Pasar una velada junto al Volga

Ni que decir tiene que el mejor lugar para pasar una velada en la ciudad es el paseo fluvial. Corredores, ciclistas, familias, estudiantes universitarios y jubilados confluyen en este tramo a primera hora de la tarde, cuando otro día se adentra en la noche. 

Los islotes visibles desde el paseo albergan una gran variedad de aves que se apresuran a buscar refugio en los árboles antes de que caiga la noche. A medida que el río corre hacia el sur, hacia el Caspio, la naturaleza es absolutamente impresionante. Los visitantes de Astracán en los meses más cálidos suelen dirigirse al delta del Volga, que es un punto caliente de biodiversidad y alberga varias especies de flora y fauna.

Durante nuestra breve visita, nos propusimos ver la puesta de sol junto al Volga en dos ocasiones. Pocas experiencias en Rusia se pueden comparar con ver la roja puesta de sol en del río más emblemático del país. El crepúsculo que sigue pinta los cielos de Astracán con un tono carmesí único. 

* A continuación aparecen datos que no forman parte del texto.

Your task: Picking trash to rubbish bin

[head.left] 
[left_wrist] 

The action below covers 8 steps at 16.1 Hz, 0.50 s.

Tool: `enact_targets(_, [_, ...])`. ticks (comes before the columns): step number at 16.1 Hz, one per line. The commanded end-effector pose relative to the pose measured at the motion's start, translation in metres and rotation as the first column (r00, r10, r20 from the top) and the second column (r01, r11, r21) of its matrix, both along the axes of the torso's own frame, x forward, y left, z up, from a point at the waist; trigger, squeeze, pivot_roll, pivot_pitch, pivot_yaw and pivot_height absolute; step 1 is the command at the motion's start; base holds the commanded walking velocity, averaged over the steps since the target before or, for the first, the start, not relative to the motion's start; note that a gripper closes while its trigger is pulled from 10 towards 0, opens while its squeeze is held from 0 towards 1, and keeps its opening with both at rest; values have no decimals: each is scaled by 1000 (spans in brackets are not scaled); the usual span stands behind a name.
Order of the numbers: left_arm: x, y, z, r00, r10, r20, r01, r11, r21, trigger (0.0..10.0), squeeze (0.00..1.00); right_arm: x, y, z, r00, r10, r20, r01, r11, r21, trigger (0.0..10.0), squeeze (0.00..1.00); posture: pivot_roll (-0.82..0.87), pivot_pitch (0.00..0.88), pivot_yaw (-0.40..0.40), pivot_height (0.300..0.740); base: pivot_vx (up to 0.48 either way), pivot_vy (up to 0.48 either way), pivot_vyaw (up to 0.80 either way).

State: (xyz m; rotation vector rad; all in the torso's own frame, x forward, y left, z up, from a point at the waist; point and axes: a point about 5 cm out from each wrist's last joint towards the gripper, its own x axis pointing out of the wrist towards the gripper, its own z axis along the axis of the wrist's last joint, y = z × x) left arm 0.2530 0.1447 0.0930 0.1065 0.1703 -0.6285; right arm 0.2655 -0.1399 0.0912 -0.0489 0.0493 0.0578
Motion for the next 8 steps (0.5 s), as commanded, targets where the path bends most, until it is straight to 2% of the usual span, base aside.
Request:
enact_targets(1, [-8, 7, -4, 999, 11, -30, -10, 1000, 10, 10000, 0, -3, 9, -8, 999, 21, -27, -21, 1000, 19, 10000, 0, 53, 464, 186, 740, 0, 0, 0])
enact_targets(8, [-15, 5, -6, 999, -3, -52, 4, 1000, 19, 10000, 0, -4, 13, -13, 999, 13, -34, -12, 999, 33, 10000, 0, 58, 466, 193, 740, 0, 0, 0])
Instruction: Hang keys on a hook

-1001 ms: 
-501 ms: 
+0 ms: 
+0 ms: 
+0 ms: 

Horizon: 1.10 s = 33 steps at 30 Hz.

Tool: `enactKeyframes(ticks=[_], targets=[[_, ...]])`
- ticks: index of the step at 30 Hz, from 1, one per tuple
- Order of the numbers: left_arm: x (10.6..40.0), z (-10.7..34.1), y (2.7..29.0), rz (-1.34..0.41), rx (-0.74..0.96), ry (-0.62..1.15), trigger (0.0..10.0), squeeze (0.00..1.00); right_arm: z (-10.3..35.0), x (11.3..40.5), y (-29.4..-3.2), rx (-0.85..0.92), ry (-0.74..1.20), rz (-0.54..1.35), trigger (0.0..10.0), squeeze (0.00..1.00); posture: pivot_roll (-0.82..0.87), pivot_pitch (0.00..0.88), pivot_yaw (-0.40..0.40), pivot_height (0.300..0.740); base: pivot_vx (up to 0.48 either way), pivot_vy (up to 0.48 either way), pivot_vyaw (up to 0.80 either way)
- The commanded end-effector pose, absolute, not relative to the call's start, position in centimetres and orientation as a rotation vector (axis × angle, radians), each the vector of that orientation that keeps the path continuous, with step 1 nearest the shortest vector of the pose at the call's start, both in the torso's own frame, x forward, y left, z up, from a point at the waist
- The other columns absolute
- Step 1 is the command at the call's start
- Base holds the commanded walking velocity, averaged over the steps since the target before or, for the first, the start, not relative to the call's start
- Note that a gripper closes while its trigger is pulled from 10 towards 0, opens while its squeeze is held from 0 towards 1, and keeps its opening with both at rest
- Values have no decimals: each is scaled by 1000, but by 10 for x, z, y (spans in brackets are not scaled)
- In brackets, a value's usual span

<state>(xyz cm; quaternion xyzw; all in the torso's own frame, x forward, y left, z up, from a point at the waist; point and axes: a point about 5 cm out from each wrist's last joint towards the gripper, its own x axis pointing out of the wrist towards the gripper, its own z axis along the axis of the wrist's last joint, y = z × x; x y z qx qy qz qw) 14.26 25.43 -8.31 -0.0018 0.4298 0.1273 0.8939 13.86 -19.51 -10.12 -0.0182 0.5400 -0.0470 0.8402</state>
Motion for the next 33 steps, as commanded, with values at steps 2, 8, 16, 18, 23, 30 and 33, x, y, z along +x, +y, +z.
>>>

De pie junto al río en mi última tarde en la ciudad, mi mirada se dirigió a la izquierda, donde a unos 100 kilómetros al sur el gran Volga desemboca en el mar Caspio. Esta zona siempre ha sido un importante punto de tránsito que conecta el norte y el sur, el este y el oeste. Durante varios cientos de años, fue la intersección de la ruta comercial este-oeste al norte del mar Caspio y la ruta comercial norte-sur que bajaba por el Volga hacia Persia. No pude evitar pensar en el potencial de la ciudad para convertirse en un importante centro de negocios, logística y turismo, si Rusia, India, Irán y los países ribereños del Caspio dieran un nuevo impulso al desarrollo del Corredor Internacional Norte-Sur.

Astracán, tal y como es, sigue siendo un lugar especial en el que confluyen y se mezclan varias culturas. Como crisol de religiones y etnias, ninguna ciudad de Rusia (aparte de Moscú) representa tan bien la diversidad de este país colosalmente grande como Astracán. La armonía y la amabilidad comunitarias de la ciudad son un ejemplo para muchas otras partes del mundo que luchan por lidiar con la estrecha interacción de varios grupos étnicos.